Problem to solve - Nothing in the listing below should change; retype it as is.

The data -
━━━━━━━━━━━━━━━━━━━━
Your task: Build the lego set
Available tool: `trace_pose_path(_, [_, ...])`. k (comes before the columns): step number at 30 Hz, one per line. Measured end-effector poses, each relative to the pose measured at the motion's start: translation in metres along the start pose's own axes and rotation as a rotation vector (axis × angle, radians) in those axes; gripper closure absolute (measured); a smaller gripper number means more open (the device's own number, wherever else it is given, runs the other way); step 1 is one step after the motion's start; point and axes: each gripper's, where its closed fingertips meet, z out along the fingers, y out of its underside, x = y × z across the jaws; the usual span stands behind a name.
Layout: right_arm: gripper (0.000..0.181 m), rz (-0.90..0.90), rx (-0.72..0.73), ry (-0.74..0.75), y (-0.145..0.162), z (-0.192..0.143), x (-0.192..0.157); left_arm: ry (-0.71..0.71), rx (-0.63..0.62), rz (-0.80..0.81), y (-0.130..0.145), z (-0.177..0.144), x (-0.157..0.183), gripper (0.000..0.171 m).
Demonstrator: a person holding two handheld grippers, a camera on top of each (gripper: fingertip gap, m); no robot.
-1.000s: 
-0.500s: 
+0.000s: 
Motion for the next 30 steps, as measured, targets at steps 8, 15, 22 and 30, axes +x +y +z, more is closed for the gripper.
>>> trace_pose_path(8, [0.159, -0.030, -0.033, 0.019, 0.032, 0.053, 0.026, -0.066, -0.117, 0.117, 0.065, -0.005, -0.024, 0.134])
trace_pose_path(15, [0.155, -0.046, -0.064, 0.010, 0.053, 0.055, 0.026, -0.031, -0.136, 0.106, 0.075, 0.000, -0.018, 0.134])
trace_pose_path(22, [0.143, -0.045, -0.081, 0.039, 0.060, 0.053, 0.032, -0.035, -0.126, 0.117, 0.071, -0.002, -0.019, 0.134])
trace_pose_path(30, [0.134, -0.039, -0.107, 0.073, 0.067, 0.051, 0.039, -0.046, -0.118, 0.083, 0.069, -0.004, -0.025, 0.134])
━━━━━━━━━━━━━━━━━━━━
Result for this task -
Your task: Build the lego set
Available tool: `trace_pose_path(_, [_, ...])`. k (comes before the columns): step number at 30 Hz, one per line. Measured end-effector poses, each relative to the pose measured at the motion's start: translation in metres along the start pose's own axes and rotation as a rotation vector (axis × angle, radians) in those axes; gripper closure absolute (measured); a smaller gripper number means more open (the device's own number, wherever else it is given, runs the other way); step 1 is one step after the motion's start; point and axes: each gripper's, where its closed fingertips meet, z out along the fingers, y out of its underside, x = y × z across the jaws; the usual span stands behind a name.
Layout: right_arm: gripper (0.000..0.181 m), rz (-0.90..0.90), rx (-0.72..0.73), ry (-0.74..0.75), y (-0.145..0.162), z (-0.192..0.143), x (-0.192..0.157); left_arm: ry (-0.71..0.71), rx (-0.63..0.62), rz (-0.80..0.81), y (-0.130..0.145), z (-0.177..0.144), x (-0.157..0.183), gripper (0.000..0.171 m).
Demonstrator: a person holding two handheld grippers, a camera on top of each (gripper: fingertip gap, m); no robot.
-1.000s: 
-0.500s: 
+0.000s: 
Motion for the next 30 steps, as measured, targets at steps 8, 15, 22 and 30, axes +x +y +z, more is closed for the gripper.
>>> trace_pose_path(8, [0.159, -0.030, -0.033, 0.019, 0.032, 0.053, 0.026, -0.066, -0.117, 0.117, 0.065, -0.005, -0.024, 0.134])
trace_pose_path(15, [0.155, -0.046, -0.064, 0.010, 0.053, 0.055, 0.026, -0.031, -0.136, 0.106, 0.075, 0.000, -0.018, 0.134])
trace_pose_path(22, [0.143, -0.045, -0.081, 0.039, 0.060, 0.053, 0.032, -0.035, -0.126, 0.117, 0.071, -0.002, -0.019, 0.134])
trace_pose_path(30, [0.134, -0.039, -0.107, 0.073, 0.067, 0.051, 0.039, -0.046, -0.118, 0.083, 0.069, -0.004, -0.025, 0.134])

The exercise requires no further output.